Natural polymer derived hydrogel bioink with enhanced thixotropy improves printability and cellular preservation in 3D bioprinting.

Abstract

Three-dimensional (3D) bioprinting is evolving into a promising technology by spatially controlling the distribution of living cells for the biomedical field. However, maintaining high printability while protecting cells from damage due to shear stress remains the key challenge for extrusion-based 3D bioprinting. Herein, we developed a novel "protein-polyphenol-polysaccharide" extrusion-based bioink named Gel-TA-Alg@Ca2+ using gelatin (Gel), tannic acid (TA) and sodium alginate (Alg) with quantitative thixotropy by pre-crosslinking with a series of low concentrations of CaCl2 at 0.03, 0.04, 0.05 and 0.06 M, respectively.

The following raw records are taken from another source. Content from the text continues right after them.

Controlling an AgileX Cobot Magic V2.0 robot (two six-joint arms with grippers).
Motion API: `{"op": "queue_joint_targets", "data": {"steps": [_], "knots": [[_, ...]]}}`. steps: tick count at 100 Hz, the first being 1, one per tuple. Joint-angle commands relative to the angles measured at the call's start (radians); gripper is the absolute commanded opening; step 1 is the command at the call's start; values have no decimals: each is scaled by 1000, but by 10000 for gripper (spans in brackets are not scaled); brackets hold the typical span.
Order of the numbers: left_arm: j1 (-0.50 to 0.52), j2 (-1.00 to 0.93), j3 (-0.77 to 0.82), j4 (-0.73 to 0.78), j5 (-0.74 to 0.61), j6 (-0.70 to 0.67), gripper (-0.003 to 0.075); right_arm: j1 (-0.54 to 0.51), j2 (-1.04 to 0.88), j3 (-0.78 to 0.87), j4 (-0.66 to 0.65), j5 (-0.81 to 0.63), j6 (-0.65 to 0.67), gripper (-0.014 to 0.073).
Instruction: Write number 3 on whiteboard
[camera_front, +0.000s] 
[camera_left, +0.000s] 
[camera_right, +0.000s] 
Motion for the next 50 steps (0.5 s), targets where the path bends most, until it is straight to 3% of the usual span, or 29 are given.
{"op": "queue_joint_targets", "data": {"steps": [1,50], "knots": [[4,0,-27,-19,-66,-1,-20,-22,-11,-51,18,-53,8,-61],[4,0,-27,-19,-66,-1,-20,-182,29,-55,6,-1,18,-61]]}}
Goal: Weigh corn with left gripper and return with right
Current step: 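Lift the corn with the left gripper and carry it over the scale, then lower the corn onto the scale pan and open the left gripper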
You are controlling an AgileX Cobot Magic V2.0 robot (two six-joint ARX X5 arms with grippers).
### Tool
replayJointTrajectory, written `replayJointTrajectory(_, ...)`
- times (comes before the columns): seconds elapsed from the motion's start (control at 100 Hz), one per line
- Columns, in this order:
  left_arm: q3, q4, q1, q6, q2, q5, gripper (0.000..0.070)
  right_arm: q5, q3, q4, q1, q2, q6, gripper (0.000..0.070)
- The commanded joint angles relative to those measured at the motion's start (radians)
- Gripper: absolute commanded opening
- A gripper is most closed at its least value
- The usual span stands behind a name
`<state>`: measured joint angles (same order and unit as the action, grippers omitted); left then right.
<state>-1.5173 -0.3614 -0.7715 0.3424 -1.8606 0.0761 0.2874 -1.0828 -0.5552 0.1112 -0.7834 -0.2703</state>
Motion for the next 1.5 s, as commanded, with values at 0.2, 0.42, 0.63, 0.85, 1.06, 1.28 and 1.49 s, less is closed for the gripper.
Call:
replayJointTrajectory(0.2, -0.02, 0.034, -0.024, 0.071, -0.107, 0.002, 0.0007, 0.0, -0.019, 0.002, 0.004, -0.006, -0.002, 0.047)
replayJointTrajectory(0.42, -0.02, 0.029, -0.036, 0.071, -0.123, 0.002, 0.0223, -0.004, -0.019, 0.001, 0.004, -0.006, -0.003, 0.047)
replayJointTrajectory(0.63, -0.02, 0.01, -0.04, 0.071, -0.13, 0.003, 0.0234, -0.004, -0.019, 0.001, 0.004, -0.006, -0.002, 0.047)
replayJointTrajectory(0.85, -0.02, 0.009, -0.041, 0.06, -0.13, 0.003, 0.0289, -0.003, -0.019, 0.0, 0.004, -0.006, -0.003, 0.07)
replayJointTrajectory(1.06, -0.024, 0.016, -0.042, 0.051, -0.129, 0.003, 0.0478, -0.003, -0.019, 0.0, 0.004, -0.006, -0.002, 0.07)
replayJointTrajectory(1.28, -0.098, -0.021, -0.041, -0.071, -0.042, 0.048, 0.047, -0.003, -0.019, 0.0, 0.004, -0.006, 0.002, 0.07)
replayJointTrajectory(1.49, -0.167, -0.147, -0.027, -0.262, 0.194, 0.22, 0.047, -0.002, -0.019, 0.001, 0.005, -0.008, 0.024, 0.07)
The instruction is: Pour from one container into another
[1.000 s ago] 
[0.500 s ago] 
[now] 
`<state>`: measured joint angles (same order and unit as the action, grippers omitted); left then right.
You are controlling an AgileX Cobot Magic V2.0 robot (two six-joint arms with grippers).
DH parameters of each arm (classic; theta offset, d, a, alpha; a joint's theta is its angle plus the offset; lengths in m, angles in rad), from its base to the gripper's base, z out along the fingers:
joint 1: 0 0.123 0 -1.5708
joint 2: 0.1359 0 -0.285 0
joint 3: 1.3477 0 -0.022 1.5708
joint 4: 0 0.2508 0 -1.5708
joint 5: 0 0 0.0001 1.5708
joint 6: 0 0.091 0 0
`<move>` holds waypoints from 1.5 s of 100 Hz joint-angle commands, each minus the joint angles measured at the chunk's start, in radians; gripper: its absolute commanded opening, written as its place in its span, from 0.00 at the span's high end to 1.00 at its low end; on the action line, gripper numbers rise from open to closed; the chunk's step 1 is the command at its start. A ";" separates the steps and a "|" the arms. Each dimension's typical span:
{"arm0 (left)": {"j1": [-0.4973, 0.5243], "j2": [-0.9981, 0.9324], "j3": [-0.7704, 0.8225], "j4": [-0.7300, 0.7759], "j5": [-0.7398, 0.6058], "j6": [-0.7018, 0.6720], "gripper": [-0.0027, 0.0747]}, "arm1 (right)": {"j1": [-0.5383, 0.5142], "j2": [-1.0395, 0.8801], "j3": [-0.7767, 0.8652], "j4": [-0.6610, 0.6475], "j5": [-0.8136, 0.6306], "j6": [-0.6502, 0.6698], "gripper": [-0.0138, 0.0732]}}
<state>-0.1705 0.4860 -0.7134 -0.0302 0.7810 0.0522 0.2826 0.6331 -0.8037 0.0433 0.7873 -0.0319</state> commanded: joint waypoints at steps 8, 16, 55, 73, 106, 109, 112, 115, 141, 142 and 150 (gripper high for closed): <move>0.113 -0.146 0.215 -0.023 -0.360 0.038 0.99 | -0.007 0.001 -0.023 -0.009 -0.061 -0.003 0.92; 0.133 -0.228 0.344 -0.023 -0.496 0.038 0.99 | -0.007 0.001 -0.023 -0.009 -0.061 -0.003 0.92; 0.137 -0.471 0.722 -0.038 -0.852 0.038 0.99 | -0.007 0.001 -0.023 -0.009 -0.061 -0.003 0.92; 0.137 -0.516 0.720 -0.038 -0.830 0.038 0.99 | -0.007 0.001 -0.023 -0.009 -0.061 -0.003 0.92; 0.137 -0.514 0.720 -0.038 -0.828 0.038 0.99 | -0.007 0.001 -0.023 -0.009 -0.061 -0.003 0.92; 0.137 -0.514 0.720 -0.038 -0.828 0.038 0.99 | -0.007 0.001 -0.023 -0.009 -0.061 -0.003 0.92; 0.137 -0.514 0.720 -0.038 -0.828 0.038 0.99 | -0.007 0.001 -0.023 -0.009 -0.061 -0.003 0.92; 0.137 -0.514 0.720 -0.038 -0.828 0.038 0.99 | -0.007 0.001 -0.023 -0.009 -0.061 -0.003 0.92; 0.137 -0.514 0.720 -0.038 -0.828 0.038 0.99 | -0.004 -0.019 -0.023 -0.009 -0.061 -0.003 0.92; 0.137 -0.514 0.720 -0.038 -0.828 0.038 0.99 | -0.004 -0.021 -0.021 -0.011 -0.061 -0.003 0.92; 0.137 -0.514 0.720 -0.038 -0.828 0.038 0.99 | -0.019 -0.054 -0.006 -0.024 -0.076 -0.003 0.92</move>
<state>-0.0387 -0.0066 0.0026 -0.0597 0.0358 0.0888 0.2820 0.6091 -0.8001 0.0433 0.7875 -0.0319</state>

Our experimental design quantitatively presented the positive proportional functional relationship between the thixotropy of Gel-TA-Alg@Ca2+ and printability (including injectability and formability) for the first time. Importantly, the thixotropy proportionately and significantly elevated cellular viability after 3D bioprinting due to the reduced extrusion force involved in printing. 3D bioprinted constructs composed of Gel-TA-Alg@Ca2+ and MG-63 cells exhibited a good cell viability rate for more than 14 days. These findings provide valuable insights into the rational design of thixotropic bioink and offer more opportunities to probe the relationship between the thixotropy and the success of 3D bioprinting.